§ DIRECTIONS
Transcribe every line below exactly; no image goes into the output.

----- DATA SEGMENT

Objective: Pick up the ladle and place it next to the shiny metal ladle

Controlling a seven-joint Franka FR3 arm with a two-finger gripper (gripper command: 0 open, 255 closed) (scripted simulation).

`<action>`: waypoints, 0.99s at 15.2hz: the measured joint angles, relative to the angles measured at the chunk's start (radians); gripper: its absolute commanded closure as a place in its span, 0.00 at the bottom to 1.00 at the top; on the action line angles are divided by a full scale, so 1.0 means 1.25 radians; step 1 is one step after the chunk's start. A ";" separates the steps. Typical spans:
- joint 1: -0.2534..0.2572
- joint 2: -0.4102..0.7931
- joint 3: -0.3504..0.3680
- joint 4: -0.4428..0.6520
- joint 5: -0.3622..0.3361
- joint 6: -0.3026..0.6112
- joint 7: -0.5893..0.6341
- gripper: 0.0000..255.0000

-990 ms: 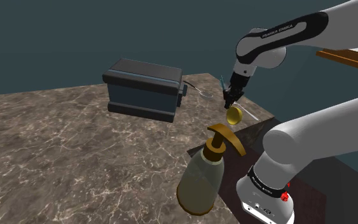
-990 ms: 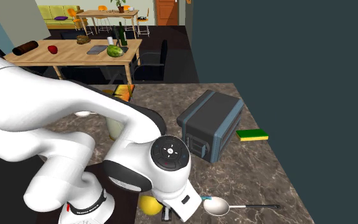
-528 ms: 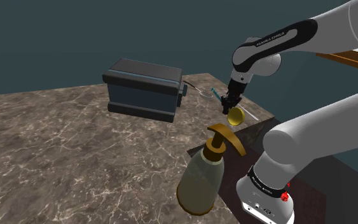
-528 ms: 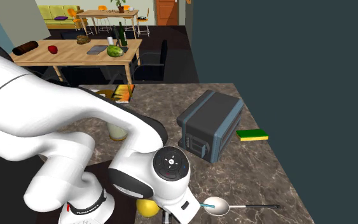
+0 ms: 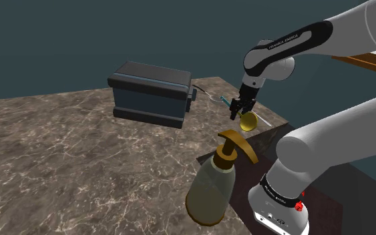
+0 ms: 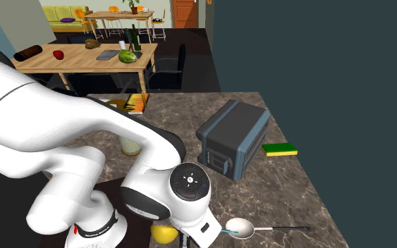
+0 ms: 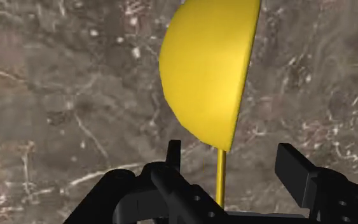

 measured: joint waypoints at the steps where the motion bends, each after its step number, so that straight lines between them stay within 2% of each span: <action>1: 0.000 0.000 0.000 0.000 0.000 0.000 0.000 0.00; 4: 0.000 0.000 0.000 0.000 0.000 0.000 0.000 0.00; 9: -0.008 -0.045 0.006 0.066 -0.008 -0.109 0.008 0.00; 15: -0.009 -0.049 0.005 0.074 -0.010 -0.122 0.008 0.00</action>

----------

§ ANSWER SPACE
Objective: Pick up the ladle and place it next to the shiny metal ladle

Controlling a seven-joint Franka FR3 arm with a two-finger gripper (gripper command: 0 open, 255 closed) (scripted simulation).

`<action>`: waypoints, 0.99s at 15.2hz: the measured joint angles, relative to the angles measured at the chunk's start (radians); gripper: its absolute commanded closure as a place in its span, 0.00 at the bottom to 1.00 at the top; on the action line angles are divided by a full scale, so 1.0 means 1.25 radians; step 1 is one step after the chunk's start. A ";" separates the steps. Typical spans:
- joint 1: -0.2534..0.2572
- joint 2: -0.4102..0.7931
- joint 3: -0.3504..0.3680
- joint 4: -0.4428..0.6520
- joint 5: -0.3622..0.3361
- joint 6: -0.3026..0.6112
- joint 7: -0.5893..0.6341
- gripper: 0.0000..255.0000

-990 ms: 
-990 ms: 
-528 ms: 
-528 ms: 
+0 ms: 
+0 ms: 
+0 ms: 

 measured: joint waypoints at the steps where the motion bends, each after its step number, so that straight lines between them stay within 2% of each span: <action>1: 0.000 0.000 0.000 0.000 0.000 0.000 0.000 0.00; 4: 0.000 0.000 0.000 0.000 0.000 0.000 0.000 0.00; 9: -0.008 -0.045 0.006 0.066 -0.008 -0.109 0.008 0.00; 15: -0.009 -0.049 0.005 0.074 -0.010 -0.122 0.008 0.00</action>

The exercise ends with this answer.